● INSTRUCTIONS FOR THE TASK
Report only how many lines of the entries below contain the string "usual".

● DATASET ENTRIES
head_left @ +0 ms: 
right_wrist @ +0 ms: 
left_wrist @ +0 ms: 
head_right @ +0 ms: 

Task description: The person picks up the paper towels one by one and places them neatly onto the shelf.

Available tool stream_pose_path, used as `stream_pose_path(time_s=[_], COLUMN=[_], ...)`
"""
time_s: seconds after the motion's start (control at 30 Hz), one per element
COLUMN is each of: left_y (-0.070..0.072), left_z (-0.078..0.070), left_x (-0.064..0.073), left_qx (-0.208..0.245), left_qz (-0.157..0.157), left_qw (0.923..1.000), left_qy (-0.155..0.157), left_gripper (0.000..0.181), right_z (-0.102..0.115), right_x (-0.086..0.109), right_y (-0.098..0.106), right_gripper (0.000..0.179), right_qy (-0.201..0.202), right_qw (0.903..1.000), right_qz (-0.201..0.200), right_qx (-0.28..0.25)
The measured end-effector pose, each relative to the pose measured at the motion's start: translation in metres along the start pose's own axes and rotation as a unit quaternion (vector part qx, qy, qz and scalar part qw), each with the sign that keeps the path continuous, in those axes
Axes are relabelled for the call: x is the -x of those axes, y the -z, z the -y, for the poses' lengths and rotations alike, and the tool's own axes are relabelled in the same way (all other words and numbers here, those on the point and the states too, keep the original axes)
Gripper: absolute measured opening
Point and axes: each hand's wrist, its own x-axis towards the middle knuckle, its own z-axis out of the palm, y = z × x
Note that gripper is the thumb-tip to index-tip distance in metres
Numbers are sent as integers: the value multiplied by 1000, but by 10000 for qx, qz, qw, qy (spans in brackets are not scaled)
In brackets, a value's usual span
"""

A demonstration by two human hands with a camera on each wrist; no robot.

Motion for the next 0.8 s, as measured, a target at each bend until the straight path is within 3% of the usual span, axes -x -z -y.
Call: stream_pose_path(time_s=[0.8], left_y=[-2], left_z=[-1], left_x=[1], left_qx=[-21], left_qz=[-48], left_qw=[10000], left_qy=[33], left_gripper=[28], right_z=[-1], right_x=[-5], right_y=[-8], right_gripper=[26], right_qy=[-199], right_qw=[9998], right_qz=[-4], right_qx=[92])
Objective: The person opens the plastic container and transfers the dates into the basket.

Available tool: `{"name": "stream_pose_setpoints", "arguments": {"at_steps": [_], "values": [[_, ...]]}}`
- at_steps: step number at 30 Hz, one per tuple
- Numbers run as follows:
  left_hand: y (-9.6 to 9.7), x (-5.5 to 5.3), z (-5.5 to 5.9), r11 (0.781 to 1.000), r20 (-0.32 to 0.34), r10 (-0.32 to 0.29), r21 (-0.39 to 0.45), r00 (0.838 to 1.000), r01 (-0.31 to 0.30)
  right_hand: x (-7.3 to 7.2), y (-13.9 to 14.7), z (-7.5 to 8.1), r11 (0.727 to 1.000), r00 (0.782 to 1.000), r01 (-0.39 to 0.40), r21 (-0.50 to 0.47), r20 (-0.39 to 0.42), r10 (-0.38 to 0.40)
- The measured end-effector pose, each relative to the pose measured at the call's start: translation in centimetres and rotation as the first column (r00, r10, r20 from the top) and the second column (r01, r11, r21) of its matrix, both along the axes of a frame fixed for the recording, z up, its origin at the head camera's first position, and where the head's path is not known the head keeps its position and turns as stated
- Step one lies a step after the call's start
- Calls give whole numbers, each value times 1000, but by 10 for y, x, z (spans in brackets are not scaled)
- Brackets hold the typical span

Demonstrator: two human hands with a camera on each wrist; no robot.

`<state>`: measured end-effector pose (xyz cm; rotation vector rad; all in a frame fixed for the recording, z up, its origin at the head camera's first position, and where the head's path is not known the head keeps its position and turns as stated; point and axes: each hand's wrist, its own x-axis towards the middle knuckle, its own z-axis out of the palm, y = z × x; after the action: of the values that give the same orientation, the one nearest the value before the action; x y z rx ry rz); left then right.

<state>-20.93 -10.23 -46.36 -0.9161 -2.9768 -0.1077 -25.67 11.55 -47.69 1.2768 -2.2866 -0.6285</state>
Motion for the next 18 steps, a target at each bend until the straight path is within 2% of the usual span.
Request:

● WRITTEN ANSWER
3